What a Terrible World, What a Beautiful World

“We know, we know, we belong to ya/ We know you built your life around us/ Would we change, we had to change some”

So begins “The Singer Addresses His Audience,” the opening track to What a Terrible World, What a Beautiful World, the latest album from Portland-based indie folk band The Decemberists. It’s a lovely nod to the band’s fanbase, acknowledging that, yes, the band’s sound has morphed from overly theatrical prog-rock about classic literature and old myths to well-crafted folk-rock songs of a more personal nature — but the band is still this for its fans.

The album, along with 2011’s surprisingly mainstream success The King is Dead, could lead to cries of selling out, but The Decemberists’ songwriting talents haven’t diminished. Songs like the lead single “Make You Better” and “Philomena” showcase the new Decemberists at its best — writing catchy, poignant songs that showcase the band’s growing focus on making good, “simple” music (though you could never really accuse The Decemberists of making normal, simple music).

Lead singer Colin Meloy continues the band’s trend of focusing on the personal with the wistful “Philomena,” an ode to childhood and aging in which he sings, “All I ever wanted in the world, was just to live to see a naked girl/  But I found that quickly bored, I wanted more.” The aforementioned “Make You Better” should be the album’s surefire hit, managing to be a beautiful pop song with an aching look on a love faded from passion into something stronger, but still tinged with sadness — “But we’re not so starry-eyed anymore/ Like the perfect paramour you were in your letters.”

Fans of the band’s usual lyrical content of star-crossed lovers, sailors, crane wives and ghost boys will find the lyrical content here a little disappointing. Overall the lyrics stay simple; you won’t really be reaching for your dictionary as past Decemberists records might have forced you to do.

There are some references to the older Decemberists. “Cavalry Captain” may be a strict love song, but its references to captains and ships, coupled with a powerful brass section, makes it reminiscent of work from Picaresque and The Crane Wife. “Carolina Low” is a sparse, southern-influenced folk song, and the heartbreaking “12/17/12” turns its focus to the painfully recent, real-life tragedy of the Newtown shootings. The album even includes a dark little ode to Irish shanties with “Better Not Wake the Baby,” featuring grimly hilarious lines like “Make your moan of your lot in life/ Split your mind half-crazy/ Gouge your eyes with a butter knife/ But it better not wake the baby.” 

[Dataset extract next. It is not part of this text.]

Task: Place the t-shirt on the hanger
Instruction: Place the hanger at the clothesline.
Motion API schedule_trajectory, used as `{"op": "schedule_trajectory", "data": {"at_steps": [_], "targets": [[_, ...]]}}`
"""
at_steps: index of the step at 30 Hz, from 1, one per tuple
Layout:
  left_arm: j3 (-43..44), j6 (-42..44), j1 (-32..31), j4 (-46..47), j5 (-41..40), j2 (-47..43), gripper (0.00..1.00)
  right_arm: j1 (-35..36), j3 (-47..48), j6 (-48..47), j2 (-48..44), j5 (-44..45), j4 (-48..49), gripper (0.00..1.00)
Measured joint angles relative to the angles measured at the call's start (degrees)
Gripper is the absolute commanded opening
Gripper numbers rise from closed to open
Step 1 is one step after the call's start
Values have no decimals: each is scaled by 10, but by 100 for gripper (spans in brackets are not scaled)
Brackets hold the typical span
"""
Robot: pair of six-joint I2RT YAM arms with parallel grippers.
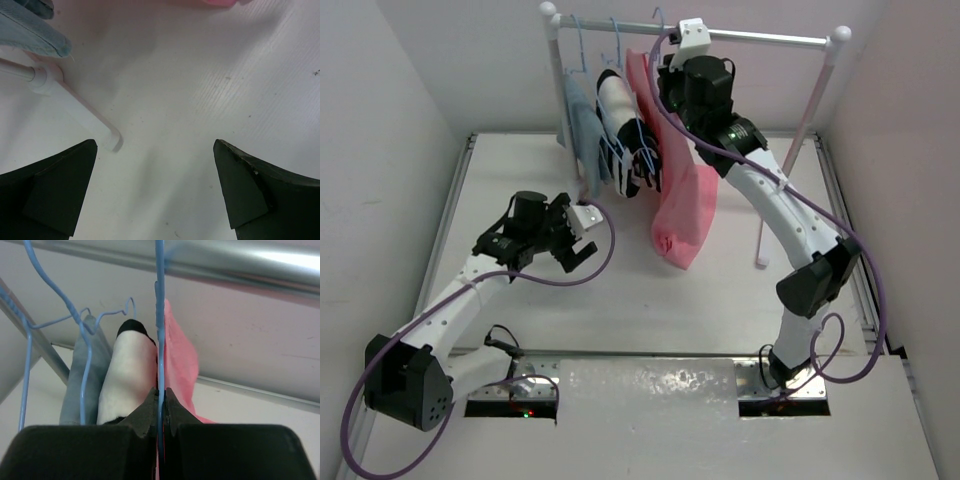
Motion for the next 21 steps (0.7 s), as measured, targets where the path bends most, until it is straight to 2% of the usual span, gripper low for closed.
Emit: {"op": "schedule_trajectory", "data": {"at_steps": [6, 7, 9, 11, 14, 18, 21], "targets": [[0, 0, 4, 1, 0, -5, 100, 0, -40, 3, -4, 9, 18, 0], [0, 0, 4, 2, 0, -5, 100, 0, -51, 5, -8, 10, 23, 9], [0, 0, 4, 2, 0, -6, 100, 0, -73, 11, -16, 9, 34, 33], [-1, 0, 4, 2, 0, -7, 100, 0, -96, 13, -26, 6, 36, 50], [-1, 0, 4, 1, 0, -8, 100, 0, -139, 7, -50, 4, 38, 63], [-4, 0, 4, 2, 0, -10, 100, 0, -197, -5, -101, 6, 38, 70], [-7, 0, 4, 2, 1, -10, 100, 0, -219, -10, -148, -1, 28, 87]]}}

Still, despite the band’s meta-anthem/apology for its changed sound, it’s hard to not miss the more unique aspects of the old Decemberists, the band that wrote a 13-minute epic inspired by Shakespeare’s The Tempest or wrote an entire song about the presentational parade of an infant Spanish princess. Also, for all the restraint and evident editing of the individual tracks, What a Terrible World, What a Beautiful World still manages to feel a little bloated and uneven. Not every track is great, and certain elements like the call-and-response choruses of “Anti-Summersong” and “Easy Come, Easy Go” are pretty cringe-worthy. 

What a Terrible World, What a Beautiful World is another great album from one of the indie folk world’s titans. It’s not as perfect as The Crane Wife, and some might wish for a return to the old style, but the simpler, more straightforward, honest songs have a welcome place in the band’s ever-growing catalog of music.